One thing I like about all the Mario games is that once you get used to thinking like the designers, you have a pretty good idea about which bricks will secretly contain power-ups and which pipes will secretly contain tunnels. The shame about Super Mario Bros. is that since the screen can’t scroll in any direction except for to the right, things can’t be hidden in a hard to get place. Well, except for in the ceiling. Or in a cloud world on the other side of the beanstalk. But for the most part, you know what’s up.

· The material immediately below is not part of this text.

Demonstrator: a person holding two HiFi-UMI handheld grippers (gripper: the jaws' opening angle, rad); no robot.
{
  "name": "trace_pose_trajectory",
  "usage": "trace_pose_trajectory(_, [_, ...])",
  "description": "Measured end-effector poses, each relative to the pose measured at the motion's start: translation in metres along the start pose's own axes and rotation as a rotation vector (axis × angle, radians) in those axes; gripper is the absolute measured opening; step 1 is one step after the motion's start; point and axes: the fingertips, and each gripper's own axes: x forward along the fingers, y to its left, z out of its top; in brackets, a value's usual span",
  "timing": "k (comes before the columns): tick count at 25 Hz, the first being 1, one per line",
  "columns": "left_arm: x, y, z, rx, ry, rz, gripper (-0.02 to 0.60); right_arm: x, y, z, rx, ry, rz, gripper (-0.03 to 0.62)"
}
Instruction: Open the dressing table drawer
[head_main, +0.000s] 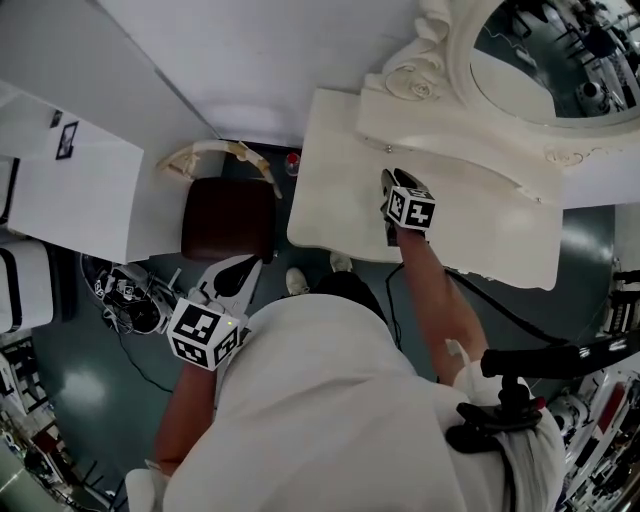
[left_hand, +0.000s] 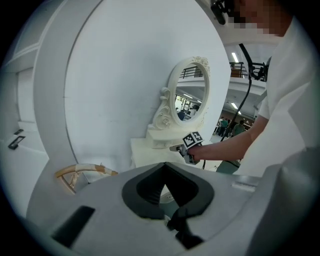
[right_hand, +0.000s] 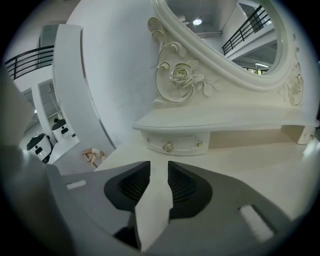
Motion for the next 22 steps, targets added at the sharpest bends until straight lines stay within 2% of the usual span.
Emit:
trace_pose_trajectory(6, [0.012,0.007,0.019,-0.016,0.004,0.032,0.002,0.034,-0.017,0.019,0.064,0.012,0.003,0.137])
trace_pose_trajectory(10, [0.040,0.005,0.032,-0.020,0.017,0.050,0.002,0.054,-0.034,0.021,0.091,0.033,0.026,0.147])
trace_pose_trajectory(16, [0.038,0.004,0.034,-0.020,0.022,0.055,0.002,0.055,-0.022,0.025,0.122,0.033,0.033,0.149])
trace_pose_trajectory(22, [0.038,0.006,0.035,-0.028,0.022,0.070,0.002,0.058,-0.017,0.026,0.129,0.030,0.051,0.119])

Super Mario Bros. 3 is probably the best game ever. And yet its plot makes no sense at all. The power-up suits are haphazard and inexplicable. The connection between plumbing and Tanooki is what now? Somehow, the game isn’t hurt by this. It’s possible that the game is even enhanced, since the plot is so supramundane. Super Mario Bros. has a bit more pedestrian of a plot, with few things that can’t be understood within the context of the game. In that sense, the strangeness of Mario was something that our world had to evolve into.

Anyhow, I need to get back to figuring out how to jump over this last crumb bum.

earthbound kid


2005/10/20

Beat it just as the train pulled into the station. Hot.